> [Try it] For the material below, count the lines containing "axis" and reply with the number alone.

::::

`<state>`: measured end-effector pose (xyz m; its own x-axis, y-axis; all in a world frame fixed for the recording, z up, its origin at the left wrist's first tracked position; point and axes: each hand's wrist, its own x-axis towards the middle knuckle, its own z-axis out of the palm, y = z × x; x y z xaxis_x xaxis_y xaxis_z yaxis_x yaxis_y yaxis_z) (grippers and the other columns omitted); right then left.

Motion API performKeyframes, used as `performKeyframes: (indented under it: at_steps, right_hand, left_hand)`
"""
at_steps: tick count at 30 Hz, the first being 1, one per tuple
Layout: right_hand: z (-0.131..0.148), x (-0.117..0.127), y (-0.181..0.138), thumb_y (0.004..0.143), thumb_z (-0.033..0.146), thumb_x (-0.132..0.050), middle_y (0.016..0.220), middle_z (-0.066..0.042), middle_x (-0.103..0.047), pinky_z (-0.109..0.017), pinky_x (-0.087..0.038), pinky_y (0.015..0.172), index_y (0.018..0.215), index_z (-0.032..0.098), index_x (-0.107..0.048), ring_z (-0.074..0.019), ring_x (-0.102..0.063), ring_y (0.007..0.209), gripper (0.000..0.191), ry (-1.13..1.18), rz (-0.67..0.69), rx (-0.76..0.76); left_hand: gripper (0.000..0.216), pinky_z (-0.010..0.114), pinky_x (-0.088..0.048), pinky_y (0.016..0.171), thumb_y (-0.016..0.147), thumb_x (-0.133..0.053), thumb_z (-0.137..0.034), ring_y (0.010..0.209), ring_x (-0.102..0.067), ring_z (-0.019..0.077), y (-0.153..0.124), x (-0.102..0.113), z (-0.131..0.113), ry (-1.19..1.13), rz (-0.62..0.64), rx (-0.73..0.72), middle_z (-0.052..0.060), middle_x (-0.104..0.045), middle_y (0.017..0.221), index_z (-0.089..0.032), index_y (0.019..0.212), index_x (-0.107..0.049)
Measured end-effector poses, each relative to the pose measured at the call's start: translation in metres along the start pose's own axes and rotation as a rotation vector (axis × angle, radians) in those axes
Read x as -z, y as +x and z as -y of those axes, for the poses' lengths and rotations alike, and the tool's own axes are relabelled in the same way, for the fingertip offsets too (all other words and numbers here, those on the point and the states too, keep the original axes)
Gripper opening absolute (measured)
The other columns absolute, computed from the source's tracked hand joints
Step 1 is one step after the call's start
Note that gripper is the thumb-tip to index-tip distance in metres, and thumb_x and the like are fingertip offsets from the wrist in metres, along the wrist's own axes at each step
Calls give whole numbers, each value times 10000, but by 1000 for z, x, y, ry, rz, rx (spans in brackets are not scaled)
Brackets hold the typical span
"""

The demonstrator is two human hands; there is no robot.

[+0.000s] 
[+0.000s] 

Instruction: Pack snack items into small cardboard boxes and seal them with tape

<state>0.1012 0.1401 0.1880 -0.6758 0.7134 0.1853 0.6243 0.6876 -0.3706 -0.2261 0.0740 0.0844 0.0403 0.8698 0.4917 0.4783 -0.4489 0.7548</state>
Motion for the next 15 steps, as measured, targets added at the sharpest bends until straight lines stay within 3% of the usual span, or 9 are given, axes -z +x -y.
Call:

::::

> [Output below] 2